I was in my mid-30s when I was offered the side hustle of my dreams: teaching English writing skills in a college program for immigrant pastors. The students were highly motivated adults who wanted to earn the kind of credentials required for success in a new land. The program was on the campus of a Christian liberal arts college not terribly far from my home.
And yet … I had a full-time job that demanded, on average, 46 hours per week. The evening classes would not take huge amounts of time, but preparation would be significant. More significant to me, I would arrive home after classes at about 10 pm two nights a week. That’s the hour when I was usually falling asleep. By the time I wound down after teaching and the night-lit commute, I could expect to be asleep by 11:30 or so. And being awake that late two nights a week would throw my sleep cycle off dramatically.
For some people, sleeping and waking at odd hours makes no difference. But I had already learned by experience that I need to go to bed and wake up at the same hours every day of the week all year round. Until I learned that rule, I created “mood cycles” of high energy and desperate crashes every week: Monday and Tuesday, I was energetic and active until 11:30 at night; Wednesday I was in bed at 10; Thursday and Friday, I dragged through the day’s responsibilities; on the weekend I crashed to start the cycle all over on Monday.
I’d already changed careers once to gain a consistent schedule, leaving daily newspaper reporting for the much less prestigious copy desk. Now I was working in marketing for a technology consultant. The job was not quite as regular as the copy desk, but still I started at maybe 8 or 8:30 in the morning and left at 5 or 6 or sometimes 7. I got home for bedtime. And that worked.
But here stood Chris, a young denominational leader, inviting me to take on this exciting opportunity. After a few days consideration, I met him to say no.
Why? he wanted to know.
I had too many other things on my plate, I told him.
And this 30-something rising star, who pastored a church and was father of four and coordinating services to immigrant leadership, looked me in the eye and said:
“You know, you can do more than you think you can, Carlene.”
And I just reiterated my regrets.
How would I tell him that I knew precisely how much I could do? Or, rather, precisely the hours within which I could do it? We were still in the years when Americans were challenging the “dogma” of required hours of sleep. The person who slept only four hours a night was envied, even idolized. We hadn’t quite yet hit the time when young professionals were snagging prescriptions for “ADD” stimulants so they could “retain focus” on attaining billable hours through most of the day and night. But we refused to believe that our bodies were designed with built-in limits, and that to push beyond these was at the risk of our own lives.

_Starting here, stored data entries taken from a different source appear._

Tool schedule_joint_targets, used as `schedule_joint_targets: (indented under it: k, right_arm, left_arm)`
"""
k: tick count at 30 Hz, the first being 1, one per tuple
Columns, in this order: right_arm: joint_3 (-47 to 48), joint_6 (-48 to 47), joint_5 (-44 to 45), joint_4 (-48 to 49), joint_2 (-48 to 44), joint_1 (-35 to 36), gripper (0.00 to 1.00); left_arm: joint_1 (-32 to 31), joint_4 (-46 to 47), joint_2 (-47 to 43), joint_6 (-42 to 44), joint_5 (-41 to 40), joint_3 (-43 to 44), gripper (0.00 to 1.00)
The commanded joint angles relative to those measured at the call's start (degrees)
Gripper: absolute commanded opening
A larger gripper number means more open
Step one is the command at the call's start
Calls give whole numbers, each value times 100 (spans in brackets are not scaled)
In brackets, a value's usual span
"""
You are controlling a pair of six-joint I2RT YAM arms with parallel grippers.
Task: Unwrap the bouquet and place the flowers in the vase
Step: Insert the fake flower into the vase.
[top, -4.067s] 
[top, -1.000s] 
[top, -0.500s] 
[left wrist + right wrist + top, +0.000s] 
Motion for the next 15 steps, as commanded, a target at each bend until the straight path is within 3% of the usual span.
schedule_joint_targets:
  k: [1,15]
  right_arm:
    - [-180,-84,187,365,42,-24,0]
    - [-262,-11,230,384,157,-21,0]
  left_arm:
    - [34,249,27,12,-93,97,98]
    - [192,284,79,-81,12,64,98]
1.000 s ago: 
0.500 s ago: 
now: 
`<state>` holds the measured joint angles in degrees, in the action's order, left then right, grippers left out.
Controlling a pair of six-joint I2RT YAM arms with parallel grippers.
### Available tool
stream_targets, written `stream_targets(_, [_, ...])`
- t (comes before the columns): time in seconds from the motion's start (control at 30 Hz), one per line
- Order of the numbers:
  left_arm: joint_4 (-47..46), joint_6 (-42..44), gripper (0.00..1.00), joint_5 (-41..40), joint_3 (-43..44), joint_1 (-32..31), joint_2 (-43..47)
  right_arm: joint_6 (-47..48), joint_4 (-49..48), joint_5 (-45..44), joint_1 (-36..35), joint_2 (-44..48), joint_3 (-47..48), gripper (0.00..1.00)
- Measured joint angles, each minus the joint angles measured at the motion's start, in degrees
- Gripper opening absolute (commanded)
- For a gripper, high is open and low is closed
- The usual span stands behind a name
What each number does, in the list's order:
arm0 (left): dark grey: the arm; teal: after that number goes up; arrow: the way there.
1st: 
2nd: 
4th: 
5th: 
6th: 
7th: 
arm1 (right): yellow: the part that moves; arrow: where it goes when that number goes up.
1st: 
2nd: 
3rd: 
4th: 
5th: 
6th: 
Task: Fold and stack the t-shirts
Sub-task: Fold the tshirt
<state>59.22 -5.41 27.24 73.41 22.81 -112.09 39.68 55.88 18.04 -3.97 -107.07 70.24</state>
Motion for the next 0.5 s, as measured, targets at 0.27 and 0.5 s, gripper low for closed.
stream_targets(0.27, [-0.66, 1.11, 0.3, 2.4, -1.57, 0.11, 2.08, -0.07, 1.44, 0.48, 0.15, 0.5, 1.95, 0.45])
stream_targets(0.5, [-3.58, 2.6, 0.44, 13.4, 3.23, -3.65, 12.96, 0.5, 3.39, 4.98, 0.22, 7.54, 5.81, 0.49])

It’s quite probable that I can do more than I think I can. At age 61, I’m still learning new skills, so it’s entirely likely that next year I will be able to do things that this year I didn’t imagine possible.
But I’m also quite certain that I can’t fit more hours of production into my day than my body allows. God has given me this body, which places its own specific boundaries on my activities.
So even if I wish I’d taken the chance to teach those classes, I’m glad I went to bed instead. God says that God supplies all my needs. Who would I be to refuse God’s supply of rest?